How to complete this task: Don't include pictures. Quote the lines below from the first through the line that contains "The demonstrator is".

Given information:
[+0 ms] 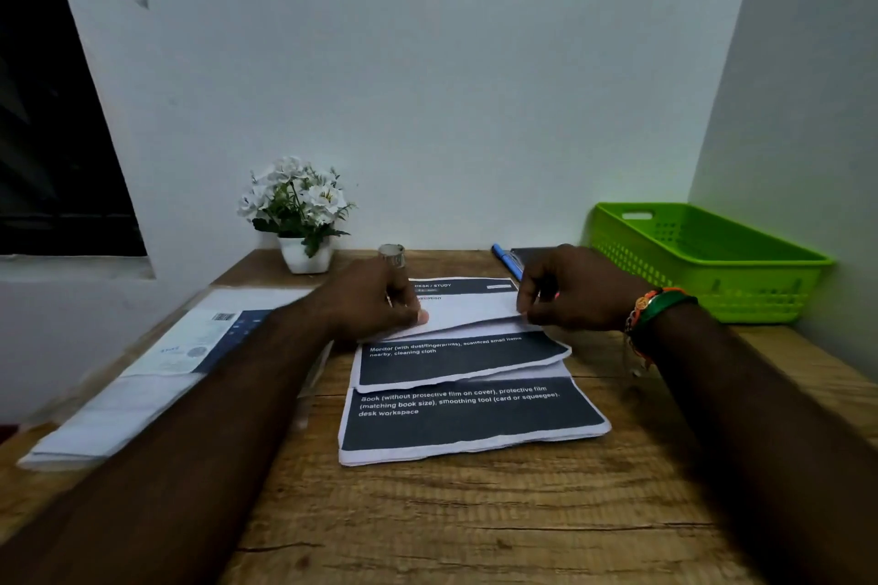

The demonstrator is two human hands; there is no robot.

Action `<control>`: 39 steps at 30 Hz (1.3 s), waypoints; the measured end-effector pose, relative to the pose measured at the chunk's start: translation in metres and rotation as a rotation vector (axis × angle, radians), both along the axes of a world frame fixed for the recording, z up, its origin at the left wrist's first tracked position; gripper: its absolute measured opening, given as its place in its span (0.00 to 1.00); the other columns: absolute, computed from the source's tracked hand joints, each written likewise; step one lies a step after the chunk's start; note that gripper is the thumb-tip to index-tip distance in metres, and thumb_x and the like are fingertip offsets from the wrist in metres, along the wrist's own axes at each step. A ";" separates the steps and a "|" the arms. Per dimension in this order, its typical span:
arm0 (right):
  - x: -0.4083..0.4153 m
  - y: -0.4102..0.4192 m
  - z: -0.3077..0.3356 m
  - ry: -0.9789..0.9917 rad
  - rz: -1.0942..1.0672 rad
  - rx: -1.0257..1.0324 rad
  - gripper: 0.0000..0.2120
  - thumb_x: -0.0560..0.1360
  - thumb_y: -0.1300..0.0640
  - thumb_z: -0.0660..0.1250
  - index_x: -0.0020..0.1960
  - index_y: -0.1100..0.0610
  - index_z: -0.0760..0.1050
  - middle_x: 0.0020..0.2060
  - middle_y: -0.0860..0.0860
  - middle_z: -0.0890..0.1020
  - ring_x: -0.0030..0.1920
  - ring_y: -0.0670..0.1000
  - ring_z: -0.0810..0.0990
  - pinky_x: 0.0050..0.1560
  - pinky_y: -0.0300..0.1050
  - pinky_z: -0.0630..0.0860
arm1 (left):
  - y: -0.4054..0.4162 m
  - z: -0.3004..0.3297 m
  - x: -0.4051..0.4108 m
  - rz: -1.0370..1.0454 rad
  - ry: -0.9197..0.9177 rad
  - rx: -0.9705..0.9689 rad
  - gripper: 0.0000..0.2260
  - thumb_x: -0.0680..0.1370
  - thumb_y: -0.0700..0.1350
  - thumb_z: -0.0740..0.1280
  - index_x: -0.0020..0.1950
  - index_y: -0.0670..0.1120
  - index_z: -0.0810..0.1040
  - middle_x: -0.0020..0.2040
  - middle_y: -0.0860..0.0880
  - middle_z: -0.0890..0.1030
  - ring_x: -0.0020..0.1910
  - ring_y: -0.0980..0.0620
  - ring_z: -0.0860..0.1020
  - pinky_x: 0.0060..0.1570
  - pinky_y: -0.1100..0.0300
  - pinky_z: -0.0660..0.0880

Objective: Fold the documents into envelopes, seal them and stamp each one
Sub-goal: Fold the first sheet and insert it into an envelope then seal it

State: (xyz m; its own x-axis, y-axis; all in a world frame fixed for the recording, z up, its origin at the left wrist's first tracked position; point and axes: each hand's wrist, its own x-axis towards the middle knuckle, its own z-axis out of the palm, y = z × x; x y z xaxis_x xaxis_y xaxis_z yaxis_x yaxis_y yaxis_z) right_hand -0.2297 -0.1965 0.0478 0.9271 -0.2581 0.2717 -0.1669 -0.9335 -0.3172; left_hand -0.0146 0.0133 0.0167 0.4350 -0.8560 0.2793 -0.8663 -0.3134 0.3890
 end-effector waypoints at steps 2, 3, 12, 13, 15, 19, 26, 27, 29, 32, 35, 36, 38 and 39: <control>0.002 0.000 -0.003 0.096 0.013 -0.012 0.04 0.69 0.60 0.76 0.40 0.52 0.84 0.36 0.43 0.85 0.34 0.35 0.80 0.37 0.27 0.70 | -0.003 -0.003 -0.001 0.009 0.000 -0.011 0.09 0.71 0.56 0.79 0.46 0.52 0.87 0.40 0.57 0.84 0.40 0.61 0.80 0.40 0.63 0.74; 0.002 0.001 -0.003 0.126 0.019 -0.025 0.03 0.69 0.60 0.76 0.40 0.52 0.84 0.37 0.43 0.85 0.35 0.35 0.79 0.39 0.28 0.70 | -0.004 -0.004 -0.002 0.013 -0.013 -0.015 0.10 0.71 0.56 0.79 0.47 0.53 0.87 0.40 0.57 0.83 0.40 0.62 0.80 0.39 0.65 0.72; 0.020 0.048 -0.016 0.102 0.097 -0.048 0.28 0.77 0.39 0.67 0.73 0.48 0.70 0.71 0.43 0.73 0.71 0.46 0.70 0.72 0.43 0.65 | -0.010 -0.009 -0.001 0.009 -0.038 -0.022 0.10 0.71 0.54 0.79 0.50 0.55 0.86 0.43 0.59 0.83 0.42 0.63 0.79 0.38 0.71 0.70; 0.023 0.052 -0.020 0.141 0.090 -0.049 0.29 0.78 0.39 0.64 0.75 0.49 0.66 0.73 0.45 0.71 0.72 0.47 0.68 0.74 0.44 0.63 | -0.010 -0.009 -0.001 0.006 -0.036 -0.019 0.10 0.71 0.54 0.79 0.51 0.55 0.87 0.43 0.58 0.83 0.42 0.63 0.79 0.38 0.70 0.70; 0.029 0.054 -0.026 0.213 0.056 -0.056 0.28 0.80 0.39 0.60 0.77 0.50 0.64 0.74 0.50 0.71 0.73 0.52 0.69 0.74 0.49 0.64 | -0.010 -0.009 -0.001 0.003 -0.032 -0.013 0.11 0.71 0.54 0.79 0.51 0.54 0.87 0.44 0.57 0.83 0.42 0.63 0.79 0.38 0.71 0.70; 0.029 0.048 -0.024 0.244 -0.006 -0.119 0.19 0.83 0.44 0.56 0.64 0.56 0.74 0.60 0.54 0.80 0.61 0.56 0.77 0.63 0.52 0.72 | -0.013 -0.009 0.001 0.012 -0.012 0.010 0.11 0.72 0.53 0.79 0.53 0.53 0.87 0.43 0.57 0.82 0.41 0.63 0.78 0.38 0.70 0.69; 0.015 0.024 -0.008 0.268 -0.160 -0.174 0.12 0.79 0.46 0.61 0.55 0.47 0.82 0.54 0.53 0.84 0.55 0.57 0.81 0.58 0.49 0.77 | -0.013 -0.009 0.003 0.004 0.006 0.016 0.12 0.71 0.53 0.79 0.53 0.53 0.87 0.44 0.55 0.83 0.42 0.61 0.78 0.41 0.66 0.72; 0.014 0.022 -0.007 0.254 -0.170 -0.184 0.12 0.78 0.45 0.62 0.53 0.46 0.82 0.53 0.53 0.84 0.53 0.56 0.82 0.56 0.49 0.77 | -0.013 -0.009 0.003 0.004 0.006 0.021 0.12 0.71 0.54 0.79 0.53 0.53 0.87 0.44 0.55 0.83 0.42 0.61 0.78 0.41 0.66 0.71; 0.015 0.020 -0.007 0.223 -0.186 -0.232 0.11 0.76 0.43 0.62 0.48 0.45 0.82 0.49 0.52 0.84 0.50 0.56 0.83 0.51 0.49 0.78 | -0.014 -0.008 0.004 0.001 0.010 0.031 0.12 0.71 0.54 0.79 0.53 0.54 0.87 0.45 0.55 0.83 0.43 0.60 0.79 0.42 0.66 0.72; 0.017 0.023 -0.010 0.127 -0.239 -0.329 0.12 0.76 0.40 0.63 0.48 0.45 0.81 0.49 0.51 0.83 0.50 0.57 0.82 0.48 0.47 0.77 | -0.012 -0.006 0.004 -0.004 0.016 0.036 0.12 0.71 0.54 0.79 0.52 0.54 0.87 0.44 0.55 0.83 0.43 0.59 0.80 0.43 0.65 0.74; 0.017 0.029 -0.013 0.075 -0.213 -0.338 0.15 0.76 0.38 0.64 0.58 0.42 0.79 0.56 0.49 0.82 0.56 0.55 0.81 0.53 0.47 0.75 | -0.010 -0.003 0.003 -0.002 0.001 0.057 0.12 0.71 0.54 0.79 0.52 0.53 0.86 0.44 0.55 0.83 0.42 0.60 0.79 0.42 0.66 0.74; 0.017 0.032 -0.014 0.094 -0.197 -0.336 0.16 0.76 0.38 0.63 0.61 0.40 0.78 0.58 0.49 0.81 0.59 0.55 0.80 0.55 0.48 0.74 | -0.010 -0.002 0.002 -0.004 -0.011 0.061 0.12 0.71 0.54 0.79 0.52 0.52 0.86 0.43 0.56 0.82 0.42 0.61 0.79 0.42 0.67 0.73; 0.017 0.039 -0.014 0.131 -0.175 -0.330 0.17 0.77 0.39 0.64 0.65 0.39 0.76 0.62 0.50 0.79 0.62 0.56 0.78 0.59 0.48 0.73 | -0.010 -0.001 0.000 -0.001 -0.036 0.077 0.11 0.72 0.54 0.78 0.52 0.53 0.86 0.42 0.57 0.82 0.42 0.62 0.78 0.40 0.70 0.71; 0.018 0.041 -0.014 0.137 -0.162 -0.329 0.17 0.77 0.40 0.64 0.65 0.39 0.76 0.63 0.49 0.79 0.63 0.57 0.77 0.60 0.48 0.73 | -0.010 0.000 -0.001 0.004 -0.044 0.083 0.11 0.73 0.54 0.78 0.53 0.53 0.86 0.43 0.58 0.81 0.42 0.62 0.78 0.39 0.71 0.69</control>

Response to this task:
[+0 ms] 

The demonstrator is two human hands; there is no robot.

The work on the exercise is done.